[Saved data entries]

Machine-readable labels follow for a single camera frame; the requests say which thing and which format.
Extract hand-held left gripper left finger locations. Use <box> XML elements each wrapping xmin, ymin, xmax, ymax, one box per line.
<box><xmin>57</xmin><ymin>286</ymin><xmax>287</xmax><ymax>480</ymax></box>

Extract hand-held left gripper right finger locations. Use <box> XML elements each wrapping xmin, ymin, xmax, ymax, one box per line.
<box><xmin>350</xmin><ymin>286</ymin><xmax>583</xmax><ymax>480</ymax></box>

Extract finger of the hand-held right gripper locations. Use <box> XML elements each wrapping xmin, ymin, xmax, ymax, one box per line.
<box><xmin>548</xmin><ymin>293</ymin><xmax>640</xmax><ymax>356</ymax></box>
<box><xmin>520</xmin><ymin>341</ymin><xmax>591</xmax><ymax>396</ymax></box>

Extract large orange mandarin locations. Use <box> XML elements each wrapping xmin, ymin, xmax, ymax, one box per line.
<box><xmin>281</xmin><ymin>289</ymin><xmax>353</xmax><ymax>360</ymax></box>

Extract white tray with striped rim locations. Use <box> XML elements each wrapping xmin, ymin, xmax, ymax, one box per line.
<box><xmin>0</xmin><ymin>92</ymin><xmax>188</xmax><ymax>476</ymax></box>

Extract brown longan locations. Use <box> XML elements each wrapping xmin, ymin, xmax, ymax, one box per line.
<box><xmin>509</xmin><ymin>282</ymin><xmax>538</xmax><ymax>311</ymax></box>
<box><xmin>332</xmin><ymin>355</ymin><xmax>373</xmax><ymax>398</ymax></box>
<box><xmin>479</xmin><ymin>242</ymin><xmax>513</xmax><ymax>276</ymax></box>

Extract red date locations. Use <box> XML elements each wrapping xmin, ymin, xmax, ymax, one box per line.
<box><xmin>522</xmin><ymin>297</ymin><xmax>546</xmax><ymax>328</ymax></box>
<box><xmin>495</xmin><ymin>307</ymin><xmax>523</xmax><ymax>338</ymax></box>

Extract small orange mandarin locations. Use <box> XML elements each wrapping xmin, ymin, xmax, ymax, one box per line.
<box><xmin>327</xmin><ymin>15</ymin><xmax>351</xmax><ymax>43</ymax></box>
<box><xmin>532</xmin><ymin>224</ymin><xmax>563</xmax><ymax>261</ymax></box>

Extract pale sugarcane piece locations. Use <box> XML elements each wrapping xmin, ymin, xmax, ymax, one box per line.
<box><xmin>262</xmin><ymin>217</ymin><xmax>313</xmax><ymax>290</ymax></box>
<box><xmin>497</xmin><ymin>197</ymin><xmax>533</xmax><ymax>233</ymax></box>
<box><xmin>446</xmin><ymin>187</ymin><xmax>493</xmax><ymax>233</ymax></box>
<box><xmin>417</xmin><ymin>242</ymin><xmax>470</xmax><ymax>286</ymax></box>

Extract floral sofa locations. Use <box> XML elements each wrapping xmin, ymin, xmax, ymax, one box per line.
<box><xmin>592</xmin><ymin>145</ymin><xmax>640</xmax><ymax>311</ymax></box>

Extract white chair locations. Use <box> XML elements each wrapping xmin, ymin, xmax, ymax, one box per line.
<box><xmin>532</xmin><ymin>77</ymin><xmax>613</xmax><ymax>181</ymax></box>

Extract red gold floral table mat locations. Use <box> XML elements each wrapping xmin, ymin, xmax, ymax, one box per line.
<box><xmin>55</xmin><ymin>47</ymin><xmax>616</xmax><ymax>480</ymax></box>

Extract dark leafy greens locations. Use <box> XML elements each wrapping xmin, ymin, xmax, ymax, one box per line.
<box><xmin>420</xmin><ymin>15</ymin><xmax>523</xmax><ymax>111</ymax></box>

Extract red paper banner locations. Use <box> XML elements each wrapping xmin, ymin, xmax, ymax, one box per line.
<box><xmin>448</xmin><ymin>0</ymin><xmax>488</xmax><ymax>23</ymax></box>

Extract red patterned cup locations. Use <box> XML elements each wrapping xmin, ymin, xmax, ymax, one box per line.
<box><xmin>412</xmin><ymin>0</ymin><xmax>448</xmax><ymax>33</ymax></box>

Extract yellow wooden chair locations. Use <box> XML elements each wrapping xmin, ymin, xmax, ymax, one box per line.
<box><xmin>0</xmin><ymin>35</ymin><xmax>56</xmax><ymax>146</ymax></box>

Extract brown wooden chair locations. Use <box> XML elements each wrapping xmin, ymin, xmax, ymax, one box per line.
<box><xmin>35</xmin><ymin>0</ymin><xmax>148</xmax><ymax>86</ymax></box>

**Task to carry out**. What you return must be the entries, given again word for word.

**Exercise answer**.
Machine-readable labels follow for a single camera frame; the requests say which thing and which format.
Extract hand-held left gripper left finger locations. Use <box> XML elements each wrapping xmin, ymin, xmax, ymax, one box per line.
<box><xmin>57</xmin><ymin>286</ymin><xmax>287</xmax><ymax>480</ymax></box>

Extract hand-held left gripper right finger locations. Use <box> XML elements each wrapping xmin, ymin, xmax, ymax, one box per line.
<box><xmin>350</xmin><ymin>286</ymin><xmax>583</xmax><ymax>480</ymax></box>

Extract finger of the hand-held right gripper locations. Use <box> XML elements each wrapping xmin, ymin, xmax, ymax, one box per line.
<box><xmin>548</xmin><ymin>293</ymin><xmax>640</xmax><ymax>356</ymax></box>
<box><xmin>520</xmin><ymin>341</ymin><xmax>591</xmax><ymax>396</ymax></box>

Extract large orange mandarin locations. Use <box> XML elements each wrapping xmin, ymin, xmax, ymax, one box per line.
<box><xmin>281</xmin><ymin>289</ymin><xmax>353</xmax><ymax>360</ymax></box>

Extract white tray with striped rim locations. Use <box> XML elements each wrapping xmin, ymin, xmax, ymax, one box per line.
<box><xmin>0</xmin><ymin>92</ymin><xmax>188</xmax><ymax>476</ymax></box>

Extract brown longan locations. Use <box> XML elements each wrapping xmin, ymin, xmax, ymax, one box per line.
<box><xmin>509</xmin><ymin>282</ymin><xmax>538</xmax><ymax>311</ymax></box>
<box><xmin>332</xmin><ymin>355</ymin><xmax>373</xmax><ymax>398</ymax></box>
<box><xmin>479</xmin><ymin>242</ymin><xmax>513</xmax><ymax>276</ymax></box>

Extract red date locations. Use <box> XML elements each wrapping xmin, ymin, xmax, ymax, one box per line.
<box><xmin>522</xmin><ymin>297</ymin><xmax>546</xmax><ymax>328</ymax></box>
<box><xmin>495</xmin><ymin>307</ymin><xmax>523</xmax><ymax>338</ymax></box>

Extract small orange mandarin locations. Use <box> XML elements each wrapping xmin, ymin, xmax, ymax, one box per line.
<box><xmin>327</xmin><ymin>15</ymin><xmax>351</xmax><ymax>43</ymax></box>
<box><xmin>532</xmin><ymin>224</ymin><xmax>563</xmax><ymax>261</ymax></box>

Extract pale sugarcane piece locations. Use <box> XML elements each wrapping xmin, ymin, xmax, ymax, one box per line.
<box><xmin>262</xmin><ymin>217</ymin><xmax>313</xmax><ymax>290</ymax></box>
<box><xmin>497</xmin><ymin>197</ymin><xmax>533</xmax><ymax>233</ymax></box>
<box><xmin>446</xmin><ymin>187</ymin><xmax>493</xmax><ymax>233</ymax></box>
<box><xmin>417</xmin><ymin>242</ymin><xmax>470</xmax><ymax>286</ymax></box>

Extract floral sofa locations. Use <box> XML elements each wrapping xmin, ymin, xmax, ymax, one box per line.
<box><xmin>592</xmin><ymin>145</ymin><xmax>640</xmax><ymax>311</ymax></box>

Extract white chair locations. Use <box> XML elements each wrapping xmin, ymin, xmax, ymax, one box per line.
<box><xmin>532</xmin><ymin>77</ymin><xmax>613</xmax><ymax>181</ymax></box>

Extract red gold floral table mat locations. Use <box> XML elements each wrapping xmin, ymin, xmax, ymax, one box per line.
<box><xmin>55</xmin><ymin>47</ymin><xmax>616</xmax><ymax>480</ymax></box>

Extract dark leafy greens locations. Use <box> XML elements each wrapping xmin, ymin, xmax, ymax, one box per line.
<box><xmin>420</xmin><ymin>15</ymin><xmax>523</xmax><ymax>111</ymax></box>

Extract red paper banner locations. Use <box> XML elements each wrapping xmin, ymin, xmax, ymax, one box per line.
<box><xmin>448</xmin><ymin>0</ymin><xmax>488</xmax><ymax>23</ymax></box>

Extract red patterned cup locations. Use <box> XML elements each wrapping xmin, ymin, xmax, ymax, one box per line.
<box><xmin>412</xmin><ymin>0</ymin><xmax>448</xmax><ymax>33</ymax></box>

Extract yellow wooden chair locations. Use <box> XML elements each wrapping xmin, ymin, xmax, ymax, one box per line.
<box><xmin>0</xmin><ymin>35</ymin><xmax>56</xmax><ymax>146</ymax></box>

Extract brown wooden chair locations. Use <box> XML elements each wrapping xmin, ymin, xmax, ymax, one box per line.
<box><xmin>35</xmin><ymin>0</ymin><xmax>148</xmax><ymax>86</ymax></box>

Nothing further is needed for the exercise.